# [YOUR OBJECTIVE]
If a line in the records below contains the word "black", return that line.

=== INPUT DATA ===

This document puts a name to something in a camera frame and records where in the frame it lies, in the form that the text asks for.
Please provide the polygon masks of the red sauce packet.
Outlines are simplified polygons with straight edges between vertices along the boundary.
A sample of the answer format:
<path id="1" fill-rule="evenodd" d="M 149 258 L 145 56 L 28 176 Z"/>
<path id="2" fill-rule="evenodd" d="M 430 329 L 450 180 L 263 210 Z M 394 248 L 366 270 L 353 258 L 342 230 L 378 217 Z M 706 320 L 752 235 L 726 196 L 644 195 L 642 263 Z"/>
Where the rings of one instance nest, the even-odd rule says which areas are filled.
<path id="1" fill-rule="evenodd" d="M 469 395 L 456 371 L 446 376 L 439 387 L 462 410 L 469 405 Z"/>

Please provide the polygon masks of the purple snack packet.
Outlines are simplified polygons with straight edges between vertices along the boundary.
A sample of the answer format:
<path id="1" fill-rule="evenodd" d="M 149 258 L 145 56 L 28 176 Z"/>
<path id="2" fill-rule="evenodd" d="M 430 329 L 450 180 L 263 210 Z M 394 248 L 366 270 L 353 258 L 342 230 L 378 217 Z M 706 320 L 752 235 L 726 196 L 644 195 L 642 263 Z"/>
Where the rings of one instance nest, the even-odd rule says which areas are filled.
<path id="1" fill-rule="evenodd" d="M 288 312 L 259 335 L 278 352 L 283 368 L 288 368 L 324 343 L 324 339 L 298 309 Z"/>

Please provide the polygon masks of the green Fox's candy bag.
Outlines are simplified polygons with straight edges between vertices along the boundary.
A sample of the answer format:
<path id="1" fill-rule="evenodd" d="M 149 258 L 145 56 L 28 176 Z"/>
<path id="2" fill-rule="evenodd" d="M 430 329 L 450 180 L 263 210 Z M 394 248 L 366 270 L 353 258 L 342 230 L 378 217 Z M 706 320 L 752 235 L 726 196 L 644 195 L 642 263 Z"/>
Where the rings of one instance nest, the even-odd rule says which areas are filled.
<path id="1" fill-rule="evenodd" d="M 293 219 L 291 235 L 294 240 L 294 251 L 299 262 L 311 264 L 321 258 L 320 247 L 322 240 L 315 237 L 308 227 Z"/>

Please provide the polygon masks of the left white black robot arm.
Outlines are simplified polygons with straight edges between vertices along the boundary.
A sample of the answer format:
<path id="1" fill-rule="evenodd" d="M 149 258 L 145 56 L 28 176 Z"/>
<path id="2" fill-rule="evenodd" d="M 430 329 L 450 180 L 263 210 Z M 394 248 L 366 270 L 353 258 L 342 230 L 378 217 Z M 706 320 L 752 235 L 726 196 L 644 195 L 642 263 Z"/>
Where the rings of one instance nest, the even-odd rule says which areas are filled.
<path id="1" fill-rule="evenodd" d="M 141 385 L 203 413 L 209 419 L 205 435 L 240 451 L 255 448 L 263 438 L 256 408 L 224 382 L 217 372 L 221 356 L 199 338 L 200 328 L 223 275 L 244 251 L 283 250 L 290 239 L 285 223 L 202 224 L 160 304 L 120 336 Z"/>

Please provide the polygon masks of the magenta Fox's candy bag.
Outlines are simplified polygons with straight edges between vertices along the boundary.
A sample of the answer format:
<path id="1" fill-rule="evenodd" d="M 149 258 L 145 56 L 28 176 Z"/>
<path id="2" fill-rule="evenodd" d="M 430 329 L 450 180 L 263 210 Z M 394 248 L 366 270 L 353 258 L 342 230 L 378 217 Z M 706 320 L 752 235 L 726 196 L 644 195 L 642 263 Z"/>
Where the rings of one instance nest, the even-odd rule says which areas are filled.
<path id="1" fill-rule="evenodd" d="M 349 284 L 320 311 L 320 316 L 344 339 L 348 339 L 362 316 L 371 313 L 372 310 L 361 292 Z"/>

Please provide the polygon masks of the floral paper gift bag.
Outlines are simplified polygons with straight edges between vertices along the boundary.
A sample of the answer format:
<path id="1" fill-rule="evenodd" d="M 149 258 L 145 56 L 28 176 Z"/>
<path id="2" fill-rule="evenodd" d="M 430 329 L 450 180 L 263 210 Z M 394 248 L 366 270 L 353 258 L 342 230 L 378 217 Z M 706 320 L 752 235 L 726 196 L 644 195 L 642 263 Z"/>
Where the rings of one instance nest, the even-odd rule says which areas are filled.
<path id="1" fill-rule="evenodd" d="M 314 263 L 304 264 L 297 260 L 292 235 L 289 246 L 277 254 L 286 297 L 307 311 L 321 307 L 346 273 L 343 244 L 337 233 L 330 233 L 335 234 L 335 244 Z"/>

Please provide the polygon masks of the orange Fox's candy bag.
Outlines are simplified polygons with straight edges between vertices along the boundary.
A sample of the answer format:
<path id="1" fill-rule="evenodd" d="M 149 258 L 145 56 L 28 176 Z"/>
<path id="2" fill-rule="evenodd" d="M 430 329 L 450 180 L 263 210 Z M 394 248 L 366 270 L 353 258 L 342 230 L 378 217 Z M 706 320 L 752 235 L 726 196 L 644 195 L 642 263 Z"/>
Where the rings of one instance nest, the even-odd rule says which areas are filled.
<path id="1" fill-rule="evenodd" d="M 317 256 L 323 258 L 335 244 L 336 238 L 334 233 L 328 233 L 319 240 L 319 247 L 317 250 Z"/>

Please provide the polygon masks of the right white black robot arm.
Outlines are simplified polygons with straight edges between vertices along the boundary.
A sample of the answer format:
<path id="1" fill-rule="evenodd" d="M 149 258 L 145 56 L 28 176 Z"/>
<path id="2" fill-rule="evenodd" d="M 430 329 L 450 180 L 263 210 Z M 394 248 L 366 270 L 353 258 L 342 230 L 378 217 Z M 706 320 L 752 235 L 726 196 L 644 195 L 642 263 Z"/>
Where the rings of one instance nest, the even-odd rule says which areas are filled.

===

# [PROBLEM SOLUTION]
Please provide the polygon masks of the left white black robot arm.
Please provide the polygon masks of the right white black robot arm.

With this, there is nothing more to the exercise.